Il caso

L’infezione letale: il dottor Demo trova chi lo uccise

Batterio killer in Veneto - Contratto in sala operatoria, 6 vittime e 18 contagiati: tutti avevano subito un intervento al cuore

21 Novembre 2018

“So che devo morire. Per questo ho voluto raccogliere le prove di quello che è successo, per aiutare la mia famiglia e le altre persone che si sono ammalate. Perché voglio che siano individuati i responsabili e che nessun altro si ammali”, è questo il messaggio di Paolo Demo, il medico vicentino ucciso da un batterio killer. Altre cinque persone sarebbero morte per la stessa causa. Il testamento del dottor Paolo sono due faldoni pieni zeppi di analisi, cartelle cliniche e di un fascicoletto scritto in formato word, fitto fitto. È il frutto di un’inchiesta personale andata avanti due anni, nonostante il male che lo consumava. Un diario della malattia, dal gennaio 2016 a oggi.

Demo è morto il 2 novembre a 66 anni. Dopo poche ore i suoi famigliari hanno consegnato migliaia di pagine agli avvocati Pier Carlo Scarlassara e Raffaella Di Paolo che hanno presentato un esposto alla Procura di Vicenza. Subito è partita l’inchiesta: i decessi sospetti sono 6, le persone infettate sarebbero 18 (tutte in Veneto). L’ipotesi di reato è omicidio colposo. Tra gli indagati due ex direttori della Asl. Il colpevole? È il batterio chimaera, che si sarebbe annidato nelle apparecchiature del reparto cardiologia. In particolare in quella che serviva per scaldare il sangue quando, durante gli interventi, viene praticata la circolazione extracorporea. Un batterio terribile, il chimaera: si insedia nel cuore, resta latente per mesi, anni, poi all’improvviso esplode in una specie di ascesso. Il rischio di morte, ricordano gli specialisti, può arrivare al 50% dei casi.

Tutto comincia nel gennaio 2016, quando Demo viene operato per la sostituzione della valvola aortica all’ospedale San Bortolo dove lavora. L’intervento pare riuscito, ma dopo sei mesi Demo comincia a stare male e compie le analisi. È un medico esperto, molto stimato, per trent’anni ha fatto l’anestesista nello stesso ospedale. E adesso deve occuparsi di un paziente molto particolare: se stesso. Dolore ai muscoli, rossore, tremiti notturni. E la nausea. Demo capisce: ha contratto il batterio chimaera in una forma particolarmente severa. E non si fa sconti: “So che non ce la farò”, diceva così questo medico dall’aspetto distinto, il fisico asciutto, i capelli brizzolati e i baffi. Ma non si è arreso: da quel giorno comincia la sua indagine personale, compiuta su se stesso, sul proprio corpo. Demo annota sintomi, produce analisi e cartelle cliniche. Non solo: nonostante la malattia che avanza riesce a rintracciare i nomi degli altri possibili pazienti del San Bortolo infettati dal batterio (vivono tra Vicenza, Padova e Treviso). È tutto racchiuso in quei faldoni, insieme con le delibere dell’ospedale. Tutto. Perché il punto adesso è capire se qualcuno a Vicenza sapeva e non ha preso provvedimenti. È dal 2011 infatti che l’allarme per il batterio killer era scattato nel mondo.
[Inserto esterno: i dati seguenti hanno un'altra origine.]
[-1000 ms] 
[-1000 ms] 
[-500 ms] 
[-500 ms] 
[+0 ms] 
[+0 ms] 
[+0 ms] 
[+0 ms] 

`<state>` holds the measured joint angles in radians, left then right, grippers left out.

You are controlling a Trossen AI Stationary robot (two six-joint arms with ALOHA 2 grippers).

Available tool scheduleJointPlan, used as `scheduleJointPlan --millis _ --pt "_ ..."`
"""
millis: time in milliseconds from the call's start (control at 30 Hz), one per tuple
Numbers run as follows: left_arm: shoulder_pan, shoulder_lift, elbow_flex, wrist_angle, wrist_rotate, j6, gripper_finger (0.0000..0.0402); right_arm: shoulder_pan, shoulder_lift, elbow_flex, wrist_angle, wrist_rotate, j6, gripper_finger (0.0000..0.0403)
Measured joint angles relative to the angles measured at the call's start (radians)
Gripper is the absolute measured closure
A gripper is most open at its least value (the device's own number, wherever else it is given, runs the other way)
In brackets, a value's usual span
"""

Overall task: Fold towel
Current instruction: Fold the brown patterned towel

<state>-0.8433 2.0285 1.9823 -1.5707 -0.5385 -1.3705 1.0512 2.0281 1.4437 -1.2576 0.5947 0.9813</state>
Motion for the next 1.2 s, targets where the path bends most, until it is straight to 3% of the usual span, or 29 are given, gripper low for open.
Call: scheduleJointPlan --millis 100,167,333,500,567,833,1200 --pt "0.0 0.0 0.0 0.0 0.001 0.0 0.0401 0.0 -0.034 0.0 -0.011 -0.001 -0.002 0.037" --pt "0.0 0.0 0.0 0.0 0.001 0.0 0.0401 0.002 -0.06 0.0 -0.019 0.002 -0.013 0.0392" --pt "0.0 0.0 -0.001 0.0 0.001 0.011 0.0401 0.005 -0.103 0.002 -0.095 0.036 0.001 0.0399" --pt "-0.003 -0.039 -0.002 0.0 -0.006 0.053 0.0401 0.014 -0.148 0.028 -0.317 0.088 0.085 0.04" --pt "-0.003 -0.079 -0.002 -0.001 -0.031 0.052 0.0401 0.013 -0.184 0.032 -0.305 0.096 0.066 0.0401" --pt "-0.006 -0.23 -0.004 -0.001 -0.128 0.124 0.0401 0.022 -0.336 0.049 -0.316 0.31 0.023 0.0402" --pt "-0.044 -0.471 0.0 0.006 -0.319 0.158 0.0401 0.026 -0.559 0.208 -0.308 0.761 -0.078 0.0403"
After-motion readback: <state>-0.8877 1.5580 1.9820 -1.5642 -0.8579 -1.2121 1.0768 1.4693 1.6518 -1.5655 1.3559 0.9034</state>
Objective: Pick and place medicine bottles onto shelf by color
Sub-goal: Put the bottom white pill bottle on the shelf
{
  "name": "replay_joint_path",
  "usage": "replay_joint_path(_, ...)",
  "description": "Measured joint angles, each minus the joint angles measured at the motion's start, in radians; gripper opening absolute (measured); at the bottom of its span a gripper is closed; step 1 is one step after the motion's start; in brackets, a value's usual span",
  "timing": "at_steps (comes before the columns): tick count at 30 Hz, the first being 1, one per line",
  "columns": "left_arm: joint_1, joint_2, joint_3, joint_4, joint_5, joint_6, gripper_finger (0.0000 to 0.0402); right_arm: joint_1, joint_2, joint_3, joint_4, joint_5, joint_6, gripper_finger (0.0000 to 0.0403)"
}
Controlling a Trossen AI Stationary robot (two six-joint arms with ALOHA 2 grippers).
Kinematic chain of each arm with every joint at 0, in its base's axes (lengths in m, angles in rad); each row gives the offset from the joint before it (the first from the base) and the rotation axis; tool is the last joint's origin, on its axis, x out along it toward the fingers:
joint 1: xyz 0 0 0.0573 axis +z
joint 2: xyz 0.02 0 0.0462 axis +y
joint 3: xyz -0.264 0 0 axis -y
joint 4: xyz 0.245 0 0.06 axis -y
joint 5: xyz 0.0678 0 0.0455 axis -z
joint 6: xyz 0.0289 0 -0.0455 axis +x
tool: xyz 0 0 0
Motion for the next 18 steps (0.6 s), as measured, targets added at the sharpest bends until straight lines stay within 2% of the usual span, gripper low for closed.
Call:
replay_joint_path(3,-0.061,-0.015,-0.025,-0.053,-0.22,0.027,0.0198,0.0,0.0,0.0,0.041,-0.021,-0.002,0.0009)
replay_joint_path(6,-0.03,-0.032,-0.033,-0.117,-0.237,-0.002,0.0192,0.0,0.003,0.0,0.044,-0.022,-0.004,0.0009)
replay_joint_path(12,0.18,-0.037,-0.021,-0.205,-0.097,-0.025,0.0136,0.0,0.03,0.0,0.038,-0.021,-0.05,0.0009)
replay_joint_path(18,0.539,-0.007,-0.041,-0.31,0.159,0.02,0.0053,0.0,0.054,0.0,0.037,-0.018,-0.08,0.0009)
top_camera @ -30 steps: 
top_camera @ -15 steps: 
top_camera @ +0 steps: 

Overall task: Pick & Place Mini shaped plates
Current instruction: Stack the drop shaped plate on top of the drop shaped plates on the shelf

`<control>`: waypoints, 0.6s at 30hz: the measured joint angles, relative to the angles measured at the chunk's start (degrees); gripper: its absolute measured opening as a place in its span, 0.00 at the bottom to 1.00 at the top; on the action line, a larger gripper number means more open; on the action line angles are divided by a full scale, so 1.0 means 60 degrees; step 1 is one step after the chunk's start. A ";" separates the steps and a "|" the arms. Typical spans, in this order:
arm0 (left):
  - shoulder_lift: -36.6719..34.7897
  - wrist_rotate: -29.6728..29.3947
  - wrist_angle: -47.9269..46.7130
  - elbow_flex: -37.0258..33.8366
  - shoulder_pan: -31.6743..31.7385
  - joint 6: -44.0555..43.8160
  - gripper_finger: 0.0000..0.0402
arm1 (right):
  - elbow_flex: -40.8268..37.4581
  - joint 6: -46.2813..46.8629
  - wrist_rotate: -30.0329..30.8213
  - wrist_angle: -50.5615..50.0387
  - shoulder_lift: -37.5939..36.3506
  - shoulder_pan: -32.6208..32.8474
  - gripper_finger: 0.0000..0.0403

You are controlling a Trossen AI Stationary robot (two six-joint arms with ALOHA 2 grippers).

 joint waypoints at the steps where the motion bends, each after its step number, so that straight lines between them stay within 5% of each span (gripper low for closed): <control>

La ditta produttrice, LivaNova, aveva invitato gli ospedali in possesso dell’apparecchio per la circolazione extracorporea a sanificarlo. Non era stato ritenuto necessario il ritiro dell’apparecchio. “Gentile cliente, negli ultimi due anni LivaNova e la comunità cardiochirurgica hanno appreso molto su un rischio recentemente identificato per i pazienti operati a cuore aperto di contrarre infezioni da microbatteri non tubercolari”, scriveva la società produttrice. Aggiungeva: “I micro batteri sono diffusi in natura, nel terreno, nei sistemi di distribuzione dell’acqua, specialmente negli impianti di ricircolo dell’acqua calda di ospedali e condomini. Solitamente non sono dannosi, ma in rari casi possono causare infezioni in pazienti con patologie gravi o con sistema immunitario compromesso”.
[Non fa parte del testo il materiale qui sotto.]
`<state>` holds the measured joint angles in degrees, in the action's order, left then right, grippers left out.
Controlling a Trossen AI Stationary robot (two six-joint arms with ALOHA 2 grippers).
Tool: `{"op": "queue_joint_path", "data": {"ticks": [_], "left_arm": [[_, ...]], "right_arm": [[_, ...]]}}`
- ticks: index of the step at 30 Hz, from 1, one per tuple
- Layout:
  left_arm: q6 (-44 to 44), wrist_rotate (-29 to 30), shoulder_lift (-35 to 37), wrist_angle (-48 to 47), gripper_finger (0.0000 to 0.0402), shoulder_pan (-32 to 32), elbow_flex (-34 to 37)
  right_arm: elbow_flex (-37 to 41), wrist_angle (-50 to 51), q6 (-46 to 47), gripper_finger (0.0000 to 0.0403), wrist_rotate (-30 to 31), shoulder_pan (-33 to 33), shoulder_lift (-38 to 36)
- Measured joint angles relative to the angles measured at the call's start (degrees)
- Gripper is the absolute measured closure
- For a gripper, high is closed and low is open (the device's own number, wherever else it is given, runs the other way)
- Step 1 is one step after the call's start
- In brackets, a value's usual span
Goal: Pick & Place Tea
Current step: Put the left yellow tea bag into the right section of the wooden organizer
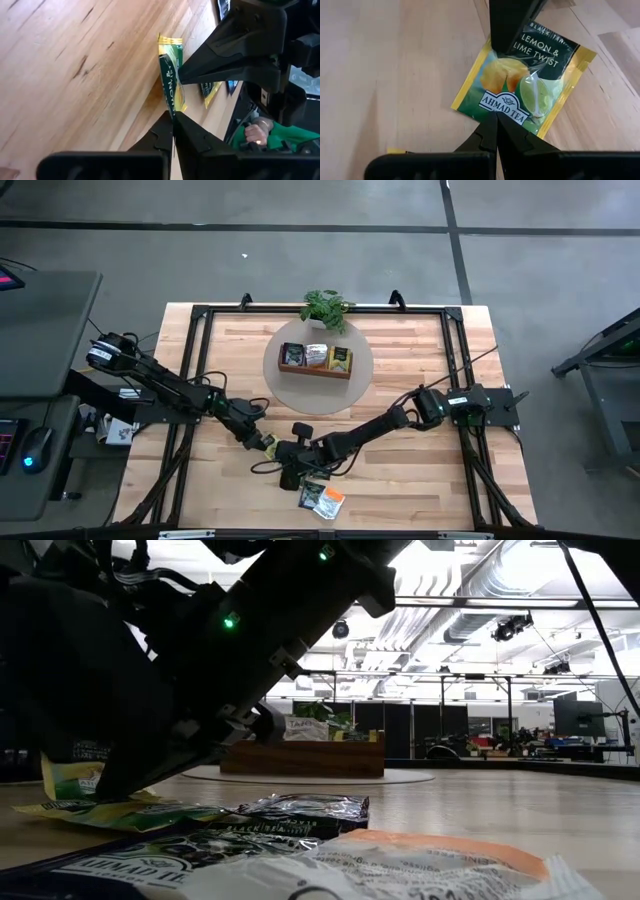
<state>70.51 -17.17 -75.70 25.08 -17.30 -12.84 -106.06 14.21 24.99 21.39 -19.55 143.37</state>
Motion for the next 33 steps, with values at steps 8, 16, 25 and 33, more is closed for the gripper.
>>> {"op": "queue_joint_path", "data": {"ticks": [8,16,25,33], "left_arm": [[-2.27,0.64,0.02,0.14,0.0401,0.02,-0.02],[-7.29,0.01,0.07,0.54,0.0401,0.0,-0.04],[-20.01,0.03,0.09,-11.42,0.0401,0.04,-7.68],[-38.51,10.77,0.09,-39.04,0.0401,0.04,-23.97]], "right_arm": [[0.26,0.2,-3.88,0.0387,2.44,-0.42,-2.21],[0.45,6.55,-5.74,0.0357,3.36,-0.81,-7.3],[0.24,23.5,-2.54,0.0334,11.01,-2.01,-12.83],[0.17,39.4,7.16,0.0334,19.46,-3.06,-14.38]]}}
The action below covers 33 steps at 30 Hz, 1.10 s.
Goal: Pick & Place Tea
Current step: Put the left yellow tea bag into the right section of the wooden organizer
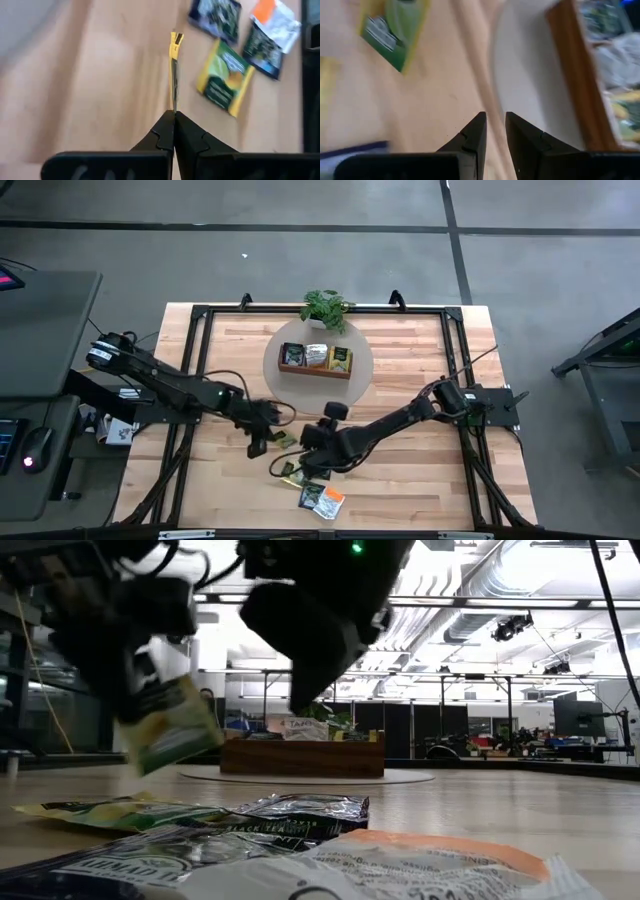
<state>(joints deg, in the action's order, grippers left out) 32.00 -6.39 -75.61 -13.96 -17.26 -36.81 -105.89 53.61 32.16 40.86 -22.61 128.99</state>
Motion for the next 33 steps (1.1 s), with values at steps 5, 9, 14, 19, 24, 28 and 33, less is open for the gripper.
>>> {"op": "queue_joint_path", "data": {"ticks": [5,9,14,19,24,28,33], "left_arm": [[-7.61,6.39,0.0,-5.99,0.0401,0.04,-5.13],[-10.49,11.41,0.0,-9.07,0.0401,0.04,-6.57],[-13.23,17.07,-0.87,-8.92,0.0401,0.36,-8.04],[-19.08,14.43,-7.47,-11.35,0.0401,4.32,-16.05],[-24.28,14.11,-16.49,-21.58,0.0401,6.98,-27.38],[-27.51,15.66,-21.32,-25.96,0.0401,6.78,-35.07],[-29.47,16.41,-25.07,-29.57,0.0401,6.75,-42.17]], "right_arm": [[4.81,1.51,5.11,0.0334,4.75,-1.83,-2.35],[18.78,-2.41,12.14,0.0334,5.48,-2.88,-12.11],[42.41,-21.16,15.09,0.0334,10.06,-4.75,-29.77],[60.13,-47.63,4.89,0.0334,8.28,-4.25,-42.54],[69.48,-70.23,-5.32,0.0333,2.28,-1.46,-47.16],[71.15,-77.92,-11.58,0.0322,-3.75,0.93,-46.23],[68.8,-78.26,-16.33,0.0281,-9.78,3.77,-43.94]]}}
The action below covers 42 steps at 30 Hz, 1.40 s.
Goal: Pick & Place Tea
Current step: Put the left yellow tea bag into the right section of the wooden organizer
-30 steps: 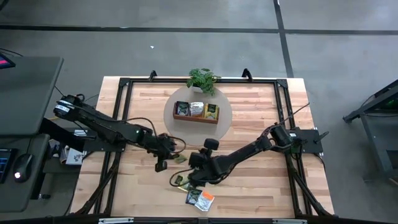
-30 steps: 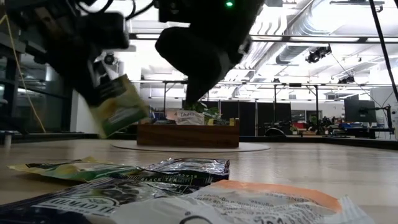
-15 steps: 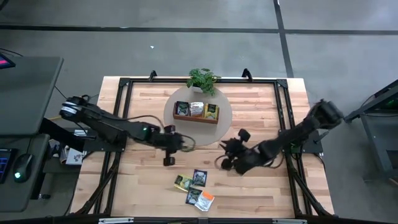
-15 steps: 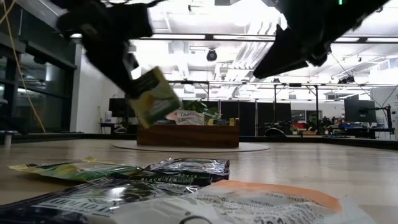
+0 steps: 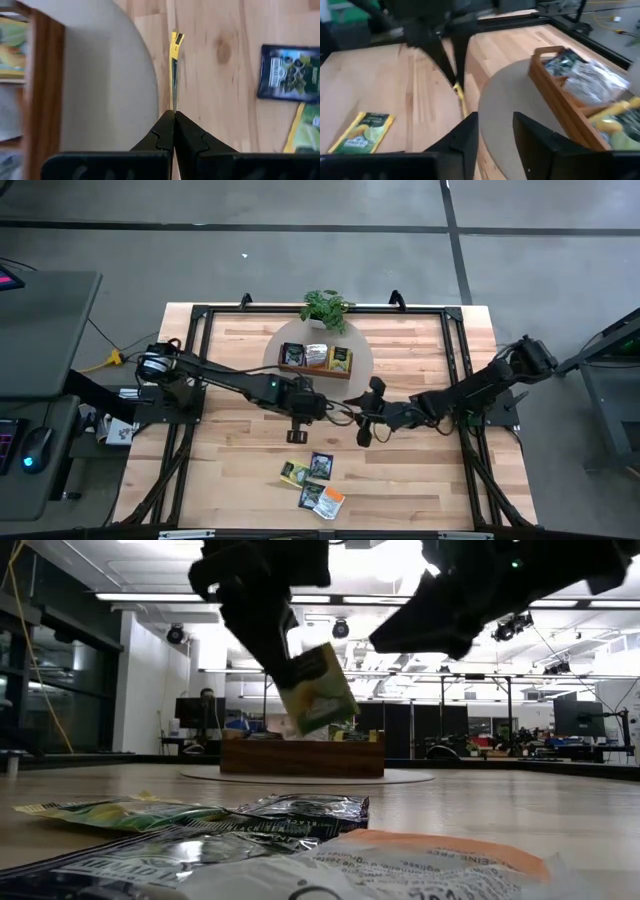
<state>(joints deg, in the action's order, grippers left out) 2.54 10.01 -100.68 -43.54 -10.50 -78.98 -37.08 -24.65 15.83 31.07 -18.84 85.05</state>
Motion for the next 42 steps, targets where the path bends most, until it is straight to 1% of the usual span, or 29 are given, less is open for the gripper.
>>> {"op": "queue_joint_path", "data": {"ticks": [3,5,8,10,13,17,23,29,33,35,37,40,42], "left_arm": [[-1.01,0.98,0.15,0.23,0.0401,0.0,-1.97],[-1.24,1.61,0.15,-0.42,0.0401,0.05,-2.44],[-1.24,2.43,0.14,-0.6,0.0401,0.05,-2.64],[-1.21,2.52,0.15,-1.44,0.0401,0.05,-2.67],[-0.97,2.59,0.13,-2.46,0.0401,0.01,-2.65],[-0.91,2.63,0.13,-2.19,0.0401,0.0,-2.65],[-0.89,2.78,0.15,-2.6,0.0401,-0.02,-2.65],[-0.85,2.76,0.13,-3.63,0.0401,-0.02,-2.63],[-0.86,2.76,0.13,-3.53,0.0401,-0.02,-2.63],[-0.86,2.73,0.13,-3.59,0.0401,-0.02,-2.63],[-0.84,2.72,0.15,-3.56,0.0401,-0.02,-2.63],[-0.82,2.54,0.13,-3.49,0.0401,0.0,-2.63],[-0.84,2.43,0.13,-3.41,0.0401,0.0,-2.61]], "right_arm": [[-1.76,-0.02,-2.04,0.0252,-3.07,1.18,1.5],[-2.88,-0.04,-2.91,0.0236,-3.66,1.7,2.66],[-4.46,0.59,-3.48,0.0224,-4.11,2.4,4.2],[-5.53,0.45,-3.72,0.0222,-4.79,2.86,4.75],[-7.51,0.3,-3.94,0.0222,-7.52,3.92,6.15],[-9.71,1.76,-3.91,0.0222,-8.71,4.66,9.19],[-12.21,2.08,-4.36,0.0221,-7.94,4.62,12.68],[-13.02,2.1,-6.0,0.0222,-6.79,4.62,12.77],[-13.26,2.34,-6.06,0.0223,-7.1,4.62,12.75],[-13.26,2.55,-6.44,0.0229,-7.04,4.62,12.75],[-13.26,2.65,-6.89,0.0243,-7.12,4.62,12.75],[-13.26,3.02,-6.94,0.0278,-7.2,4.62,12.73],[-13.26,3.02,-7.14,0.031,-7.2,4.62,12.73]]}}
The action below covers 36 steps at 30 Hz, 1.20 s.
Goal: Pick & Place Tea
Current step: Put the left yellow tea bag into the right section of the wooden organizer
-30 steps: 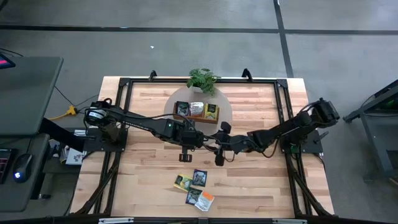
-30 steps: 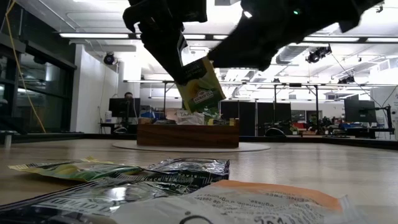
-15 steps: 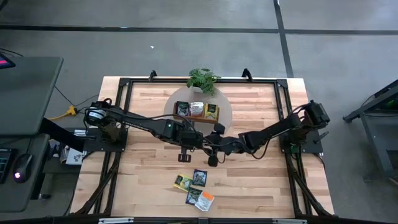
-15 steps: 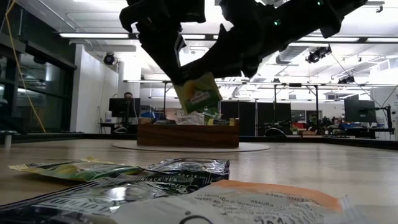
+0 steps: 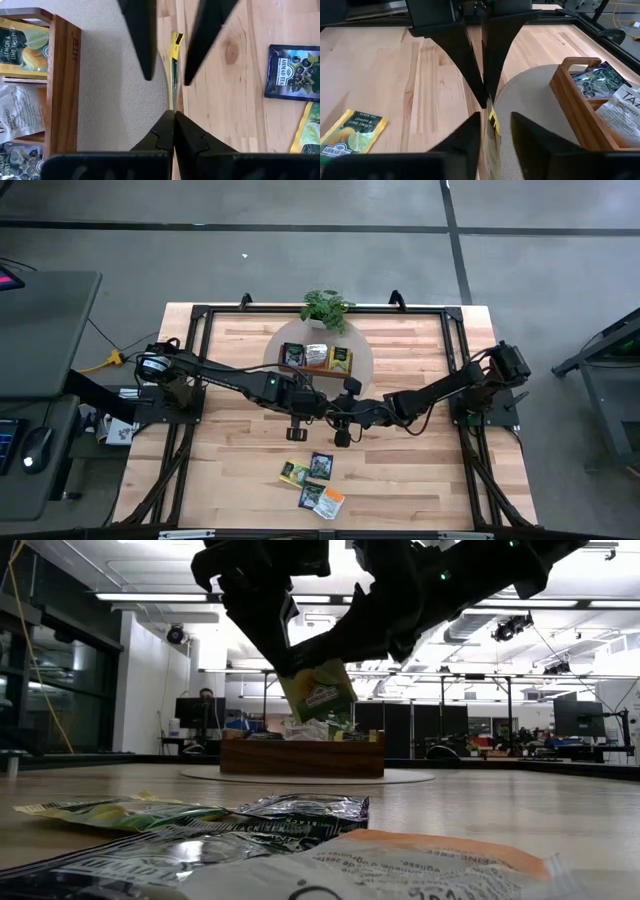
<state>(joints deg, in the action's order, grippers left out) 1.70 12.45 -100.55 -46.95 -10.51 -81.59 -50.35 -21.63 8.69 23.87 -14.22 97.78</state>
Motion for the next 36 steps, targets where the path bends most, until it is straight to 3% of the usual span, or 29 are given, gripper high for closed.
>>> {"op": "queue_joint_path", "data": {"ticks": [3,5,18,22,28,32,36], "left_arm": [[0.02,-0.26,0.0,0.08,0.0401,-0.01,0.01],[0.0,-0.74,0.02,0.21,0.0401,0.0,0.01],[-1.49,-2.43,0.02,0.77,0.0394,0.03,0.01],[-3.44,-2.34,0.02,0.24,0.0356,0.03,0.03],[-1.46,1.24,0.14,-2.41,0.0259,0.04,1.01],[-1.41,1.2,0.95,2.22,0.0222,0.58,7.83],[-0.57,0.1,5.3,12.54,0.022,0.55,17.32]], "right_arm": [[0.0,0.04,-0.24,0.0372,0.2,0.0,-0.02],[0.0,0.09,-0.93,0.0394,0.84,-0.02,-0.02],[0.0,1.56,0.06,0.0402,1.41,-0.11,-0.12],[0.02,4.55,1.76,0.0402,3.69,-0.09,-0.15],[1.86,7.66,4.98,0.0402,7.24,-0.07,-0.13],[5.7,6.33,7.74,0.0403,9.84,-0.04,-1.07],[11.57,-2.67,6.66,0.0403,9.87,0.08,-4.08]]}}
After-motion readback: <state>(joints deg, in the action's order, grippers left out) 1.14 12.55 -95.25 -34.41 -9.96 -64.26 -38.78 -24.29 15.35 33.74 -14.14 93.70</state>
Sarebbe successo questo al San Bortolo: “Ora dobbiamo capire – riferiscono gli investigatori – se l’azienda ospedaliera fosse stata avvertita e se avesse preso precauzioni”. Ma gli inquirenti nel loro lavoro hanno accanto un investigatore in più: è il dottor Demo che è riuscito a investigare perfino su se stesso. A compilare febbrilmente quel rapporto “perché non capitasse a nessun altro”. ‘Invio’, ha schiacciato sulla tastiera del pc dieci giorni prima di morire: la denuncia-testamento era pronta.